Exercise aim: Once the line containing "(282, 230): 1.10" is found in the entries below, restate it and each following line word for word, stopping after the line containing "Two cameras, same moment (size, horizontal FOV). Picture 1: 672".

Stored dataset items:
════════════════
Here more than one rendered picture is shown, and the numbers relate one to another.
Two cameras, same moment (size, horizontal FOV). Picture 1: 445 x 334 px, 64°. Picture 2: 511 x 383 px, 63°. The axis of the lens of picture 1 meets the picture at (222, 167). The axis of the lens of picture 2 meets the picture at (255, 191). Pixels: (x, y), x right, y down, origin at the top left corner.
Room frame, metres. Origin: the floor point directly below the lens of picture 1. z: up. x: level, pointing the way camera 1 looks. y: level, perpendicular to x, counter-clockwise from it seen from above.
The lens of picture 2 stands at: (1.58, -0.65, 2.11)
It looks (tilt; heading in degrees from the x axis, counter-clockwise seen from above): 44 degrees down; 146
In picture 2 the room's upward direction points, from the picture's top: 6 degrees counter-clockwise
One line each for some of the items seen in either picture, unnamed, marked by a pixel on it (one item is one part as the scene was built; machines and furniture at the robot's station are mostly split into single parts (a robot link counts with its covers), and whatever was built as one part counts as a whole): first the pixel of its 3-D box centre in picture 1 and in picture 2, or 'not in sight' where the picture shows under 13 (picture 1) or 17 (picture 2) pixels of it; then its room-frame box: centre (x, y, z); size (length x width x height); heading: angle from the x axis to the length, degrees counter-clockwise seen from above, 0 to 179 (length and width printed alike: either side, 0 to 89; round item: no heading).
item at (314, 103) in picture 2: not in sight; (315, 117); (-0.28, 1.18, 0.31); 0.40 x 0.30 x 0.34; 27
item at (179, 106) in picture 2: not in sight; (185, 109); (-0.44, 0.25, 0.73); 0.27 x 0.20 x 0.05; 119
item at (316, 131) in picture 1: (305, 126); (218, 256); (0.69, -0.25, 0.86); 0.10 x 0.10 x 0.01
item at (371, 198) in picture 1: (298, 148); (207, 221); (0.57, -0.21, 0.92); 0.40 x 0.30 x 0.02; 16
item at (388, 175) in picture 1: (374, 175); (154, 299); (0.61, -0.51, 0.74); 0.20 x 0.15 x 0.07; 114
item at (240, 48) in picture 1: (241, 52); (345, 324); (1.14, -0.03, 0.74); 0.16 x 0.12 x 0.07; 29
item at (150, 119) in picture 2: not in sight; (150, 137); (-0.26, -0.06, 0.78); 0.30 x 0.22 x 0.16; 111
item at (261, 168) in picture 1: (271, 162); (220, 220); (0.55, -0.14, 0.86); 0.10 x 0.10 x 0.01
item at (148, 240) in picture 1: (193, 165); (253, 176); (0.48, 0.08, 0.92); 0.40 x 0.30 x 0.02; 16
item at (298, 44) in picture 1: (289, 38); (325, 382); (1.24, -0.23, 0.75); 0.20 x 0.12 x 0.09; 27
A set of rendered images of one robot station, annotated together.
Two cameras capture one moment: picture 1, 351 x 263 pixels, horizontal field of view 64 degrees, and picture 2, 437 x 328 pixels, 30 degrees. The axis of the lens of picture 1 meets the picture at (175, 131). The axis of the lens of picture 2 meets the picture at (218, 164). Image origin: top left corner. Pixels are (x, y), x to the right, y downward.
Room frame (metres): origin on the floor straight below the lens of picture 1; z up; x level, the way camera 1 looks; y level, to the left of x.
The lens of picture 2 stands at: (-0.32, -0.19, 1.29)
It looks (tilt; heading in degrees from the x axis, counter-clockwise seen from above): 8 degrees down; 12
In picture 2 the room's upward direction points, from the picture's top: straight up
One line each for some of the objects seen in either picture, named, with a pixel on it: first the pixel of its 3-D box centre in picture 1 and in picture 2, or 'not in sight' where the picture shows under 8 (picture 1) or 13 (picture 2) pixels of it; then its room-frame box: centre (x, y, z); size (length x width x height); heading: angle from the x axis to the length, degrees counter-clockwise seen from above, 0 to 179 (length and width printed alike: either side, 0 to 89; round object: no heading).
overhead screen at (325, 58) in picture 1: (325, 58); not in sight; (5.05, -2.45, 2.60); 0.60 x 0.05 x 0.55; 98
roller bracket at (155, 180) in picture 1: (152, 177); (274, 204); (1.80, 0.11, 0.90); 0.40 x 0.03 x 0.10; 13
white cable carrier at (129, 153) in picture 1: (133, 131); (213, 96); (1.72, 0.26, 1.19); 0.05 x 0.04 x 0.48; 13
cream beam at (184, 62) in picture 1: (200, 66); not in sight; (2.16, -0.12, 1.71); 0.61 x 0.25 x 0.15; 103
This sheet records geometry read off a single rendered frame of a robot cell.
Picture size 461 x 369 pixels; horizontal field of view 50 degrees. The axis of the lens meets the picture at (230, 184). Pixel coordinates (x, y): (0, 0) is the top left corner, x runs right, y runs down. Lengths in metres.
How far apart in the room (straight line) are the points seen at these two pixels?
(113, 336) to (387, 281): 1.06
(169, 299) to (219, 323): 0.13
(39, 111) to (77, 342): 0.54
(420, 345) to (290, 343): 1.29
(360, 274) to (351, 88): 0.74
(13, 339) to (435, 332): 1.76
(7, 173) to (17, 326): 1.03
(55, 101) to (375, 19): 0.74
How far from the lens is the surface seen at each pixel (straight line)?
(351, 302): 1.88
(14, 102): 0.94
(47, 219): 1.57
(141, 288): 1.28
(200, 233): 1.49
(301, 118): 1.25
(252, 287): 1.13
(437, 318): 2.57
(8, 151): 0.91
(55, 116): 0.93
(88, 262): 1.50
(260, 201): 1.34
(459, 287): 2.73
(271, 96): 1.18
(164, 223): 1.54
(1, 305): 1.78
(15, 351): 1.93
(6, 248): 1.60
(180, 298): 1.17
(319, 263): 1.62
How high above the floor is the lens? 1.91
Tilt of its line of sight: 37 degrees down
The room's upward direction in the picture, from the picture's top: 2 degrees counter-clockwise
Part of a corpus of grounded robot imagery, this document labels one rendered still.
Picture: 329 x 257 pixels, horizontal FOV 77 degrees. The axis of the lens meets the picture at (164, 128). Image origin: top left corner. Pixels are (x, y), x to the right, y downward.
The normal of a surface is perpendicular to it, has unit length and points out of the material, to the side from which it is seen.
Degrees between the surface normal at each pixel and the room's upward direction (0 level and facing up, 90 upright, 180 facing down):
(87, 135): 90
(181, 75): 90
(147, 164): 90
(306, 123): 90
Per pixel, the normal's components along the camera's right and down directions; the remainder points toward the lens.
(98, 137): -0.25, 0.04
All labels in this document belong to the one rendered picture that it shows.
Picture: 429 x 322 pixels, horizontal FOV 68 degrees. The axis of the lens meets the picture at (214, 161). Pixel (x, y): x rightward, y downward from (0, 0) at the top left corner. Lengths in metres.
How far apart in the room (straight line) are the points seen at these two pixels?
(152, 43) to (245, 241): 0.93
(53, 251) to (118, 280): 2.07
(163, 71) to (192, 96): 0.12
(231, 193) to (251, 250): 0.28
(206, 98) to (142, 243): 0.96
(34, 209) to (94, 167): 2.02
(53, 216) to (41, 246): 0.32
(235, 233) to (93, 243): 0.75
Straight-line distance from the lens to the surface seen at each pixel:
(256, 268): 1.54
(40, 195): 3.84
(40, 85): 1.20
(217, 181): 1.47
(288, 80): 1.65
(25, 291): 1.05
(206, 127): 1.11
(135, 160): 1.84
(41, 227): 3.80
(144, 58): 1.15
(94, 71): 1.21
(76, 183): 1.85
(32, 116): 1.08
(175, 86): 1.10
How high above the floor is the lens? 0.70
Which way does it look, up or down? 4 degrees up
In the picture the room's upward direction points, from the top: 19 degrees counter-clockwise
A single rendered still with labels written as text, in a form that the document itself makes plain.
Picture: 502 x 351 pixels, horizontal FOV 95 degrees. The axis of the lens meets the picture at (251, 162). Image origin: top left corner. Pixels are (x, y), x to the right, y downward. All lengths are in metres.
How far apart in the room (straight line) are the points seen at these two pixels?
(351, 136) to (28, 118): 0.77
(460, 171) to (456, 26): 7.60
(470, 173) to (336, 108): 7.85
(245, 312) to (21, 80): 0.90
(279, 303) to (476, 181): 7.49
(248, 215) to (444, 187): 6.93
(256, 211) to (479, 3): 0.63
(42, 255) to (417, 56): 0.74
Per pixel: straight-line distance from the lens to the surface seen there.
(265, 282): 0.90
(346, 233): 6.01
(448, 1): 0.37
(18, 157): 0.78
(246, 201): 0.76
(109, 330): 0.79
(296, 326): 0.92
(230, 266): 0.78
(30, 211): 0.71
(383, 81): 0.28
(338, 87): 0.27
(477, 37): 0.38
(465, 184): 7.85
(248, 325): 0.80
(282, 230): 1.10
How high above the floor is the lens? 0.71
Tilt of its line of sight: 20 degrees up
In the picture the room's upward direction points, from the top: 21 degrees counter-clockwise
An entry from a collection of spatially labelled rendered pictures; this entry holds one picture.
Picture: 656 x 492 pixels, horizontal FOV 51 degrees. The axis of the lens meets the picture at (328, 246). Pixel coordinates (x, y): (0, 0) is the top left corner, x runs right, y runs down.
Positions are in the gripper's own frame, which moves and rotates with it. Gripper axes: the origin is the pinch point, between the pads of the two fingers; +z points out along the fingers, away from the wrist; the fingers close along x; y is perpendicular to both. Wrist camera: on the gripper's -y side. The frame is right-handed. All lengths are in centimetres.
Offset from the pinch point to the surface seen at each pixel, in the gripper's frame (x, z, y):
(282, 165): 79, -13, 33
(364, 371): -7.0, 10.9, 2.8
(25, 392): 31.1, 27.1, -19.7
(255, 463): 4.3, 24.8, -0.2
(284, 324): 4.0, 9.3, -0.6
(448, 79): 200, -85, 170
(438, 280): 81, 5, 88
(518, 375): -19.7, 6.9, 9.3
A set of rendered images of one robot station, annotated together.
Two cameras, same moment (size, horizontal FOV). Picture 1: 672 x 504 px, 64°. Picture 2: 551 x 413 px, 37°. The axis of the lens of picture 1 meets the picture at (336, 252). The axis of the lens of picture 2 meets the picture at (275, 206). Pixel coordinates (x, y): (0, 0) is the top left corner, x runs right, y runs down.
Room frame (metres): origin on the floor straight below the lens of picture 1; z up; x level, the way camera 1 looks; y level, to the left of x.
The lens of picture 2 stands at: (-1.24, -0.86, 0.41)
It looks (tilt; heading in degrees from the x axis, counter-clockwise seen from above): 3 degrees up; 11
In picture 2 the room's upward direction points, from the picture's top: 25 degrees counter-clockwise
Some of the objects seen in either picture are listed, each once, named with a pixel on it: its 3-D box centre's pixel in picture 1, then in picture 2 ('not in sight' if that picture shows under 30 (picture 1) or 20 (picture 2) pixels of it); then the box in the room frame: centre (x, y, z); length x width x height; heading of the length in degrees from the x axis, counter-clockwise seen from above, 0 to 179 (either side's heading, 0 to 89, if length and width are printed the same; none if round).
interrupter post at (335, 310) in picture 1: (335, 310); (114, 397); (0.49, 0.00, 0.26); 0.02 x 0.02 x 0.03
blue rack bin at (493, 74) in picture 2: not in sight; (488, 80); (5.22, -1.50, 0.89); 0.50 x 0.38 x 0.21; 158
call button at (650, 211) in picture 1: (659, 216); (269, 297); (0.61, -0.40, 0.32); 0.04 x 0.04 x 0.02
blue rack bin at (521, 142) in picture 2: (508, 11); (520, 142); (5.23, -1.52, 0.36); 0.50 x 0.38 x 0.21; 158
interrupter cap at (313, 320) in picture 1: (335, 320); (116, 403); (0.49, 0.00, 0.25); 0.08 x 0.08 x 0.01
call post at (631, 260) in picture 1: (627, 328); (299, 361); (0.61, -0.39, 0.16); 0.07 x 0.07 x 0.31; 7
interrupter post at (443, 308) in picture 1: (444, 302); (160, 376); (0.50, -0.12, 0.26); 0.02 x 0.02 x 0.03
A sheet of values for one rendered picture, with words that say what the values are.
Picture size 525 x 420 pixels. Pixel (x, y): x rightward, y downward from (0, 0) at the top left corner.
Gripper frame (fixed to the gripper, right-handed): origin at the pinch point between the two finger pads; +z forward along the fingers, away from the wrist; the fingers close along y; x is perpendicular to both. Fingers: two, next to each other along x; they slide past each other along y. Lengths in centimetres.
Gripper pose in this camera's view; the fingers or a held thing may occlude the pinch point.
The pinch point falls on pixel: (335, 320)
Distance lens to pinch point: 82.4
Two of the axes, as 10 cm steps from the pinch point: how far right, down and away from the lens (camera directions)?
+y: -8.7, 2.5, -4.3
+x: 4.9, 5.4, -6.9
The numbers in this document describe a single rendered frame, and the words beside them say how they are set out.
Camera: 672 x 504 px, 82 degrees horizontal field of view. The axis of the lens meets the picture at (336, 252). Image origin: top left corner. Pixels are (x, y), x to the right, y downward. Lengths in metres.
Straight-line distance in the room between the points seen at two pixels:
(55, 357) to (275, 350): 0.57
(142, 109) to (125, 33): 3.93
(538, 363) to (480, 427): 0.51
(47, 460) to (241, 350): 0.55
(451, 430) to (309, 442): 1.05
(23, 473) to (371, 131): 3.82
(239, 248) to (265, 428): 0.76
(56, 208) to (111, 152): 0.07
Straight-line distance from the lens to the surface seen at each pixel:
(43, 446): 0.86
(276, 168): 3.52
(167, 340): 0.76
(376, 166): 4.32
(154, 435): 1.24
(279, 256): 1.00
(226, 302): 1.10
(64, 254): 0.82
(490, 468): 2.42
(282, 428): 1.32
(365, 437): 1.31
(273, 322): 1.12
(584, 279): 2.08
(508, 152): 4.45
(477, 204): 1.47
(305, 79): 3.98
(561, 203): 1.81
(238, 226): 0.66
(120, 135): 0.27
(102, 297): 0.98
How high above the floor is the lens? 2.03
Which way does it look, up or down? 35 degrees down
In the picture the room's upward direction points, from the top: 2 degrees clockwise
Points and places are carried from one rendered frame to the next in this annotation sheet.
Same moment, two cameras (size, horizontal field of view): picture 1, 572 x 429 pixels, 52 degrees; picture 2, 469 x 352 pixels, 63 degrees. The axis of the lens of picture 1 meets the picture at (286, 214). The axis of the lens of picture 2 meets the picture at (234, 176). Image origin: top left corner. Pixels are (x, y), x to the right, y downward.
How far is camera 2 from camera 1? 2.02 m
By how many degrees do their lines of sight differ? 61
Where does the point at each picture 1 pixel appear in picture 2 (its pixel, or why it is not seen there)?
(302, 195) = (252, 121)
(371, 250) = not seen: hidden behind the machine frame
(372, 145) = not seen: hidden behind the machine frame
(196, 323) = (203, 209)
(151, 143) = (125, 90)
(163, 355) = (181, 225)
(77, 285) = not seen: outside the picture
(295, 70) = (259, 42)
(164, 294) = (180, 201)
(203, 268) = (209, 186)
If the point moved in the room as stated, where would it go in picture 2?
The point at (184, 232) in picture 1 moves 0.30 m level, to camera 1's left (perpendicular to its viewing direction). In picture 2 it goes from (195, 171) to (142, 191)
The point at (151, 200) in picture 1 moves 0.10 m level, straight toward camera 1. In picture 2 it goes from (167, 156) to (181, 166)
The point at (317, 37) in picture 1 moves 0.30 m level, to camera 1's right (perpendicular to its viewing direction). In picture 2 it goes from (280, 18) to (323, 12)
════════════════
Solution to the exercise:
(282, 230): 1.10
How high above the floor is the lens? 0.71
Tilt of its line of sight: 20 degrees up
In the picture the room's upward direction points, from the top: 21 degrees counter-clockwise
An entry from a collection of spatially labelled rendered pictures; this entry holds one picture.
Picture: 656 x 492 pixels, horizontal FOV 51 degrees. The axis of the lens meets the picture at (328, 246). Pixel coordinates (x, y): (0, 0) is the top left corner, x runs right, y runs down.
Positions are in the gripper's own frame, which moves and rotates with it. Gripper axes: the origin is the pinch point, between the pads of the two fingers; +z points out along the fingers, away from the wrist; the fingers close along x; y is perpendicular to both. Wrist camera: on the gripper's -y side. The frame is right-handed. All lengths are in centimetres.
Offset from the pinch point to the surface seen at each pixel, in the gripper's frame (x, z, y):
(282, 165): 79, -13, 33
(364, 371): -7.0, 10.9, 2.8
(25, 392): 31.1, 27.1, -19.7
(255, 463): 4.3, 24.8, -0.2
(284, 324): 4.0, 9.3, -0.6
(448, 79): 200, -85, 170
(438, 280): 81, 5, 88
(518, 375): -19.7, 6.9, 9.3
A set of rendered images of one robot station, annotated together.
Two cameras, same moment (size, horizontal FOV). Picture 1: 672 x 504 px, 64°. Picture 2: 551 x 413 px, 37°. The axis of the lens of picture 1 meets the picture at (336, 252). The axis of the lens of picture 2 meets the picture at (275, 206). Pixel coordinates (x, y): (0, 0) is the top left corner, x runs right, y runs down.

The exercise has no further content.